# Setup enviroment

In [None]:
!pip3 install hiddenlayer > /dev/null
!pip3 install ipdb > /dev/null
import json
import os
import numpy as np
import random
from datetime import datetime as dt

import torch as tr
import torch.nn as nn
from torch.utils.data import Dataset, DataLoader, random_split

from torchvision.datasets.folder import default_loader
from torchvision.transforms import functional as ft
from torchvision import transforms
from PIL import Image, ImageDraw, ImageFilter

from sklearn.model_selection import train_test_split
from sklearn.metrics import balanced_accuracy_score

import matplotlib

import matplotlib.pyplot as plt
from matplotlib.colors import Normalize
import hiddenlayer as hl

from google.colab import drive

from tqdm.notebook import tqdm

tr.backends.cudnn.deterministic = False
tr.backends.cudnn.benchmark = True
tr.manual_seed(42)
np.random.seed(42)

In [None]:
drive.mount('./drive')

In [None]:
os.chdir("/content/drive/My Drive/Workspace/pic2sgf/training")

# Board extractor

In [None]:
class BoardExtractor():
    def __init__(self, board_size):
        self.size = board_size * 24
        B = np.array([[8, 8, 1],
                      [self.size-8, 8, 1],
                      [self.size-8, self.size-8, 1],
                      [8, self.size-8, 1]]).T
        self.T2 = np.linalg.inv(B[:, 0:3] * np.linalg.solve(B[:, 0:3], B[:, 3]))

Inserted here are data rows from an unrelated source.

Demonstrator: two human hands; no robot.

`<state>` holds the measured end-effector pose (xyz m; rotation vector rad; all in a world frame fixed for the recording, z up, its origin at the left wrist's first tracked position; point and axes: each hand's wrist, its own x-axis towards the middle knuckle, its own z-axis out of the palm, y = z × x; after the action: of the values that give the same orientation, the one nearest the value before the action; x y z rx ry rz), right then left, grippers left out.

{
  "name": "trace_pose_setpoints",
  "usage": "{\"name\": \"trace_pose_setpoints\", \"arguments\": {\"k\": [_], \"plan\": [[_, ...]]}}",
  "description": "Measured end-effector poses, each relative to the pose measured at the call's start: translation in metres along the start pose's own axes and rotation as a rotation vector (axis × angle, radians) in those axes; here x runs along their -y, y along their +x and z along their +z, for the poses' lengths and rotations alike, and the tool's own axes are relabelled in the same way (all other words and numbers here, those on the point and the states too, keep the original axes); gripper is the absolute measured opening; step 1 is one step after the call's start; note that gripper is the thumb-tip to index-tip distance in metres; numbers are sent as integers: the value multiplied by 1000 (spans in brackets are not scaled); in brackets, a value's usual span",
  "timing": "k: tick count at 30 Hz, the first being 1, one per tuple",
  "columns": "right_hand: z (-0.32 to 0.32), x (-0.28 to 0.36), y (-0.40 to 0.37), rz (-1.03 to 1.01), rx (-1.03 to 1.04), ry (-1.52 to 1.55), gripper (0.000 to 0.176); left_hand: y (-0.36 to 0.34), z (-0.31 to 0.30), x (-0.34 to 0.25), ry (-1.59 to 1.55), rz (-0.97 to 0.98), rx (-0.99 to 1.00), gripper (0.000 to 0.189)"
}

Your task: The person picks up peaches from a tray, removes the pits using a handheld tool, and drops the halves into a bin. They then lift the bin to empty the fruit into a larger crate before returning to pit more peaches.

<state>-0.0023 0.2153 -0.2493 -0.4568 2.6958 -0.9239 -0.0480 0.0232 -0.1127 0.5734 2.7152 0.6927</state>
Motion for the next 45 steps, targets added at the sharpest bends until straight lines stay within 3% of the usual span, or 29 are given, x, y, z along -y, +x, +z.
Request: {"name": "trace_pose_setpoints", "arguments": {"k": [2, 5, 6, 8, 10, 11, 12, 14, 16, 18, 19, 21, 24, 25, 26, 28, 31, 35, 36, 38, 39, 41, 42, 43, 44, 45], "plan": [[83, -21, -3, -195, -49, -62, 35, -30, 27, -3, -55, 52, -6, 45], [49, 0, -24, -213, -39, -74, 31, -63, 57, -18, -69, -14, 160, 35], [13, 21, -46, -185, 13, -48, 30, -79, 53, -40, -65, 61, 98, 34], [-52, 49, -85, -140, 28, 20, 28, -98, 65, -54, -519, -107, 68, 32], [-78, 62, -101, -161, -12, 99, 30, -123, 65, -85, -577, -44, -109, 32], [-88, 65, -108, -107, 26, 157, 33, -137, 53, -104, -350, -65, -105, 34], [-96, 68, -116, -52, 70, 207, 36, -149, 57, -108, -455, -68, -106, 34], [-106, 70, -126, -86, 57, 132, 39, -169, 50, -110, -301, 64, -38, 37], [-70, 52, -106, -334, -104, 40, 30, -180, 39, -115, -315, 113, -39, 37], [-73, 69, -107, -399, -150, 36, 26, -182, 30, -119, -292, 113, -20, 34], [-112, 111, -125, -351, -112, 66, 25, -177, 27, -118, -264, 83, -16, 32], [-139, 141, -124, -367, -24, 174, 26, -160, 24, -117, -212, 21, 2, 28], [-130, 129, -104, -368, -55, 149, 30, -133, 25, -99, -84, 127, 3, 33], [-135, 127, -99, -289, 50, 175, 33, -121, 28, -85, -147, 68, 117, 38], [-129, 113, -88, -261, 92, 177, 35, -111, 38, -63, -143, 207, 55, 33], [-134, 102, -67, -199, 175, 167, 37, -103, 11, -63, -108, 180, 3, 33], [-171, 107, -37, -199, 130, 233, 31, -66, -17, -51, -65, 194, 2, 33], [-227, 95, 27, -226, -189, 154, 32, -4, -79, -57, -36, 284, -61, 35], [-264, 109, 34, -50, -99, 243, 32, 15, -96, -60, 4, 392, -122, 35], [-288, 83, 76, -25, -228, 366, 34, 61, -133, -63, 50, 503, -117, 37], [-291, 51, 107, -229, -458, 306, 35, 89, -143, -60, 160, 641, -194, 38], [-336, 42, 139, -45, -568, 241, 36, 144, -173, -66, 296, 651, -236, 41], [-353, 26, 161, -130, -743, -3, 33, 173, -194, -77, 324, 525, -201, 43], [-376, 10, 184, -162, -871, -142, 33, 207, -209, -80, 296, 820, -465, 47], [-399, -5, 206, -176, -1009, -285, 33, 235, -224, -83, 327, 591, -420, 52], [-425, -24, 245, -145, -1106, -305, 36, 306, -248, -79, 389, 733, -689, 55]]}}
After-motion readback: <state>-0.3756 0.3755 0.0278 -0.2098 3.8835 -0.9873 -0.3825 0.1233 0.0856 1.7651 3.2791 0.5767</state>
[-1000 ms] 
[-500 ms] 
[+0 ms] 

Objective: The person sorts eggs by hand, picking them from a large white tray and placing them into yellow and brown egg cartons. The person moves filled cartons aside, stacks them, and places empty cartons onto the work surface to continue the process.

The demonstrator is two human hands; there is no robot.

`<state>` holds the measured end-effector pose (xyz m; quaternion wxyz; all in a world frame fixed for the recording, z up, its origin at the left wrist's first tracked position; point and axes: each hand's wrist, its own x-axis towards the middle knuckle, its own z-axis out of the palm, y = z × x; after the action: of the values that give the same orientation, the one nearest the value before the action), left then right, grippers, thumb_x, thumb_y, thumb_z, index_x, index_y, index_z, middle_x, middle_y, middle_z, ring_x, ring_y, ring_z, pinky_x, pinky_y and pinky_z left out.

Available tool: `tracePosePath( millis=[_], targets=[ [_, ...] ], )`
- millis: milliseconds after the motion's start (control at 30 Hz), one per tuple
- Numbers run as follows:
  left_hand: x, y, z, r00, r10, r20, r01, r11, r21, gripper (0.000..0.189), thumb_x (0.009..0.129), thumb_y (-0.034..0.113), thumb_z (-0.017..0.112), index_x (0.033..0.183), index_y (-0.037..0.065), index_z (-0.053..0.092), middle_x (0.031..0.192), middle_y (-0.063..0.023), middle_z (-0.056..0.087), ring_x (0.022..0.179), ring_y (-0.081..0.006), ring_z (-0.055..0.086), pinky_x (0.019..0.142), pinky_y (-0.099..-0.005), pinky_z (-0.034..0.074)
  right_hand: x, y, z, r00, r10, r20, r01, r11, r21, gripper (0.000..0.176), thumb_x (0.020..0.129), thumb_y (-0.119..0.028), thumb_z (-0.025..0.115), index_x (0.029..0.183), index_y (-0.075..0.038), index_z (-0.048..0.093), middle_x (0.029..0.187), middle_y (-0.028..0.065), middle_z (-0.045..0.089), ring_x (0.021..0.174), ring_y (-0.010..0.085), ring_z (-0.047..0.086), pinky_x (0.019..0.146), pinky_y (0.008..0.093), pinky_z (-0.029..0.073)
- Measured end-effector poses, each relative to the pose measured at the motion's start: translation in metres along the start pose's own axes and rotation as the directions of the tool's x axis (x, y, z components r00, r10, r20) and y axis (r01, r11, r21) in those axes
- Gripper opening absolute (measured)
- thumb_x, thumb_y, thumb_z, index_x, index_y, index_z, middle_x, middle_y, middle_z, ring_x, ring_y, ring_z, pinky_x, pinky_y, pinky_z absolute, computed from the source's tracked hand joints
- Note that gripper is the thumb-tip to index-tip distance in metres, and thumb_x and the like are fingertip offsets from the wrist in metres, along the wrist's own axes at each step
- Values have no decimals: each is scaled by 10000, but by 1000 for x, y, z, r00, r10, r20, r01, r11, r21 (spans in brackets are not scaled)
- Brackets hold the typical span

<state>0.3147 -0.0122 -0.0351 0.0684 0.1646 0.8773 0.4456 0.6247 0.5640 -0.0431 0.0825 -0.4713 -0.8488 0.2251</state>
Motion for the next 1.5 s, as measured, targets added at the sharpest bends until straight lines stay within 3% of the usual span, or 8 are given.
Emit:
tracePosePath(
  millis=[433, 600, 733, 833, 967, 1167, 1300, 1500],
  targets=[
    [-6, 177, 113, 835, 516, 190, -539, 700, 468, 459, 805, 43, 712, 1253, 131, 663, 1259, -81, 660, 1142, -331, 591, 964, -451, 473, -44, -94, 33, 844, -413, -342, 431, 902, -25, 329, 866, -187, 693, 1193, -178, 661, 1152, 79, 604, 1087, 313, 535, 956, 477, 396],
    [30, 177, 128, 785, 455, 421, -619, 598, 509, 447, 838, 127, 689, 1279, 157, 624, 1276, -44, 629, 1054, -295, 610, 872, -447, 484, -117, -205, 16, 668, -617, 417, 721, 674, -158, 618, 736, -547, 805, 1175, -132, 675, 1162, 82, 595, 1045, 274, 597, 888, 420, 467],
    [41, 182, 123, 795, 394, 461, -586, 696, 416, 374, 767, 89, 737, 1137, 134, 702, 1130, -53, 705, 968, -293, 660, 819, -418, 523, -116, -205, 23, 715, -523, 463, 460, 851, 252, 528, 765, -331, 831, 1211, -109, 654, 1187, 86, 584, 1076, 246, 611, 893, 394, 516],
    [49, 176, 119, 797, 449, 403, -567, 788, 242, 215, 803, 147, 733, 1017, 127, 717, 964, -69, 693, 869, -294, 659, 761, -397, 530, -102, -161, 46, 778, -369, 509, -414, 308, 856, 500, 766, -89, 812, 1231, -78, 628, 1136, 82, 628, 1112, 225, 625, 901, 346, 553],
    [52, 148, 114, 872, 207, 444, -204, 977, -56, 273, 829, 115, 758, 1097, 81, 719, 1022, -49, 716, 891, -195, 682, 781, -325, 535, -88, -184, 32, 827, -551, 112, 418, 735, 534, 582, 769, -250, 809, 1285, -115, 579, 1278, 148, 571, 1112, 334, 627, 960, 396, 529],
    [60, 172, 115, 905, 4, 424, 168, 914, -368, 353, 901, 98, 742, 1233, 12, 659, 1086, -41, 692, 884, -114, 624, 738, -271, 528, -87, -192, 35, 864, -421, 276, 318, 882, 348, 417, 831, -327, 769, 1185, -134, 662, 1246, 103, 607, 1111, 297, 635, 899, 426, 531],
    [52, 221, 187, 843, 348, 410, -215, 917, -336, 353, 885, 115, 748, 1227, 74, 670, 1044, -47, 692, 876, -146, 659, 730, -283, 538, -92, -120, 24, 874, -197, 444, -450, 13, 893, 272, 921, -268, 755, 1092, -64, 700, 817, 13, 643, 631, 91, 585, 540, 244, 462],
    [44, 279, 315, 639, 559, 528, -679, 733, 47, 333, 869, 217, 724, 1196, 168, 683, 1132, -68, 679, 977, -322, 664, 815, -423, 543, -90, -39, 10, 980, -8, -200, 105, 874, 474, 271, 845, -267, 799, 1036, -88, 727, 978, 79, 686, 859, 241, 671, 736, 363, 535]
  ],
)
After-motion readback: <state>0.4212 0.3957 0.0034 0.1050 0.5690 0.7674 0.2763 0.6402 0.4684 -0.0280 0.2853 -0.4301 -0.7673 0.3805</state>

    def __call__(self, img, vertexs):
        A = np.concatenate([vertexs.T, np.array([[1.0, 1.0, 1.0, 1.0]])], axis=0)
        T1 = A[:, 0:3] * np.linalg.solve(A[:, 0:3], A[:, 3])
        T = np.matmul(T1, self.T2)
        T /= T[2,2]
        board = img.transform((self.size, self.size),
                              method=Image.PERSPECTIVE,
                              data = T.reshape(-1),
                              resample=Image.BILINEAR)
        return board.transpose(Image.ROTATE_180), T[2,0:2]

# Dataset

In [None]:
class BoardPositionDataset(Dataset):
    def __init__(self, metadata_files, size, augment=True, create_wrong=True, only_labelled=True):
        super(BoardPositionDataset, self).__init__()
        self.board_extractor = BoardExtractor(size)
        self.augment_images = augment
        self.create_wrong = create_wrong
        self.only_labelled = only_labelled
        self.displacement_scale = 4
        self.images = []
        self.position = {}
        self.corners = []
        self.orig_corners = []
        self.filename = []
        self.size = []
        self.upsampler = nn.Upsample(size, mode='bilinear', align_corners=True)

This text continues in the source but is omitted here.